The data:
_ _ _ _
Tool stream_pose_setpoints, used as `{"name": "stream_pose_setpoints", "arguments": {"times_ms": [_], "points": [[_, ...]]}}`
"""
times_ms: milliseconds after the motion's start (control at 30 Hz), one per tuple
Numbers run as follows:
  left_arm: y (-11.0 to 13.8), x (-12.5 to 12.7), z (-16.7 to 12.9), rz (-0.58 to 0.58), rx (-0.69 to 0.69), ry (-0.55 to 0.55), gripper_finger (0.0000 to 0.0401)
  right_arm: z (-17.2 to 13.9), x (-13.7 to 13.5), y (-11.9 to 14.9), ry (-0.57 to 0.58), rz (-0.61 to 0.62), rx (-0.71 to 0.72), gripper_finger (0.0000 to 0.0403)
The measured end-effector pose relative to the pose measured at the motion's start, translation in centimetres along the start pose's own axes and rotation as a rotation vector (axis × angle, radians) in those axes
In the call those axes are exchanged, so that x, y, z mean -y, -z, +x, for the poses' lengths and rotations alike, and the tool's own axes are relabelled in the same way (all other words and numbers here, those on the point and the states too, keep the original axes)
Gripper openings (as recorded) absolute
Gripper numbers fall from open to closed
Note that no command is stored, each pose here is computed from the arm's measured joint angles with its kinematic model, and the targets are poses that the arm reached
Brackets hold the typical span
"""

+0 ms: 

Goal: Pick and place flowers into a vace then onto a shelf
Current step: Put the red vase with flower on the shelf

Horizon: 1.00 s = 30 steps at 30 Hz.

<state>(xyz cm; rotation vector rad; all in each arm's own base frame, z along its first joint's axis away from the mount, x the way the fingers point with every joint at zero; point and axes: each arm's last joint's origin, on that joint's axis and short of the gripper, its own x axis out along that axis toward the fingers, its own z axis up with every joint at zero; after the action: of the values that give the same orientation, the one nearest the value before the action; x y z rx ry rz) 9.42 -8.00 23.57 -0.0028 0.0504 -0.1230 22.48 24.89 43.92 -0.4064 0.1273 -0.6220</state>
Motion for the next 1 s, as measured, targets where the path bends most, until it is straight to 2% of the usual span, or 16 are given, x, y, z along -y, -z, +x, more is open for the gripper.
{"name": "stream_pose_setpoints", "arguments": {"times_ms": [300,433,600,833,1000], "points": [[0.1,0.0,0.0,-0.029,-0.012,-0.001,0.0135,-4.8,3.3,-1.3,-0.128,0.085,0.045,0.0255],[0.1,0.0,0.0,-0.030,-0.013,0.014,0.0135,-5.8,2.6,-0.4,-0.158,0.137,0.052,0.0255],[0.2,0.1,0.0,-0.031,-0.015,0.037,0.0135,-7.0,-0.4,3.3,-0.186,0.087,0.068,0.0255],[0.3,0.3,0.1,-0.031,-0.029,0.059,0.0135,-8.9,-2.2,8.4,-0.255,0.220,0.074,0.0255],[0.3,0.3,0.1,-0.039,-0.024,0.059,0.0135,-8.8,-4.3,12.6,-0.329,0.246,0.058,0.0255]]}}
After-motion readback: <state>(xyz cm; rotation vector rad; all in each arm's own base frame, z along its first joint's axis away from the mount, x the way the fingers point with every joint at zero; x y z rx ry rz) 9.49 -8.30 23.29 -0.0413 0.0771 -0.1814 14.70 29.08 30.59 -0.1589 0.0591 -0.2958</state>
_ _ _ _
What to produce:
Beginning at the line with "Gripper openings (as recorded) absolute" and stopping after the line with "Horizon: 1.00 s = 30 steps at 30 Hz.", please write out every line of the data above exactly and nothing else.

Solution below:
Gripper openings (as recorded) absolute
Gripper numbers fall from open to closed
Note that no command is stored, each pose here is computed from the arm's measured joint angles with its kinematic model, and the targets are poses that the arm reached
Brackets hold the typical span
"""

+0 ms: 

Goal: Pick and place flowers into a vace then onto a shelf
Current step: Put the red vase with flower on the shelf

Horizon: 1.00 s = 30 steps at 30 Hz.

Nothing remains to add to the answer.